Fibre vs Superfast Fibre: Which Do You Actually Need?

2026-03-14
Fibre vs Superfast Fibre: Which Do You Actually Need?

When shopping for broadband, you'll see "fibre", "superfast fibre", and increasingly "full fibre". The names sound similar, but they're fundamentally different technologies with very different speeds and prices. Understanding the differences helps you choose the right package without overpaying.

Standard fibre broadband (also called Fibre to the Cabinet or FTTC) uses fibre cables up to a green cabinet on your street, then copper wires to your home. Speeds typically range from 30 to 67 Mbps. This is a huge step up from ADSL and suits most households for everyday use.

Superfast fibre (Fibre to the Premises or FTTP) runs fibre all the way to your home. Speeds start at 67 Mbps and go much higher—150 Mbps or more. This is noticeably faster and more reliable.

Full fibre (also called gigabit-capable) delivers speeds of 1,000 Mbps or more.
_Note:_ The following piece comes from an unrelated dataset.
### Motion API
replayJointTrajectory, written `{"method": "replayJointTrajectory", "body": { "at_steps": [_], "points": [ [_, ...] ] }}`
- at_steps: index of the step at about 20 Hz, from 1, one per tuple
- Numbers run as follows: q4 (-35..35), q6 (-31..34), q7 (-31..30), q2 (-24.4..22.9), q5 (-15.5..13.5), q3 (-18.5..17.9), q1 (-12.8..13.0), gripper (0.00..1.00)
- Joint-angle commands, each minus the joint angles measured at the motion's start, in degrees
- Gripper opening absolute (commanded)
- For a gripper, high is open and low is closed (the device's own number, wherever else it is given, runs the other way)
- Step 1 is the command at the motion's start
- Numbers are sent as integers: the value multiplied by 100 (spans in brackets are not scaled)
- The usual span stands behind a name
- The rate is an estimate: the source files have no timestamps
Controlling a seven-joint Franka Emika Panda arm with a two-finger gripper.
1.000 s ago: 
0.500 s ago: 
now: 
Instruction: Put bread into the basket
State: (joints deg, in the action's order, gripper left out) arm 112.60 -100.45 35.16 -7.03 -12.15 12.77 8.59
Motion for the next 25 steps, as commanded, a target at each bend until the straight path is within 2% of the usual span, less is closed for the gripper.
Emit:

It's the newest technology and only available in certain areas, but it's the future standard.

So which do you need? It depends on your household:

  • Light users (one person, basic browsing, email, occasional streaming): Standard fibre is fine
  • Average household (2–3 people, streaming, social media, work-from-home occasionally): Standard fibre works, but superfast is noticeably better
  • Heavy users (multiple people streaming simultaneously, online gaming, video conferencing, working from home): Superfast fibre or full fibre is worth it
  • Multiple devices (smart home systems, multiple connected devices, frequent downloads): Superfast fibre minimum

Consider your usage habits. If three people are streaming HD video simultaneously while someone's downloading files, standard fibre will struggle. Superfast fibre handles this easily.

Future-proofing matters too. Superfast fibre costs only slightly more than standard fibre but lasts longer before you need to upgrade. Full fibre is significantly more expensive but essentially future-proof.

Check availability at your postcode. In many areas, you don't have a choice—superfast fibre might not be available yet. If it is, the extra cost is usually modest.

One final consideration: reliability. Superfast and full fibre are more stable because they use fibre all the way. Standard fibre's copper section is more prone to weather-related faults. If reliability matters for your work, the upgrade is justified.

Don't automatically choose the fastest option just because it's available. Match the speed to your actual needs. But if superfast is available and affordable, it's generally the better long-term choice.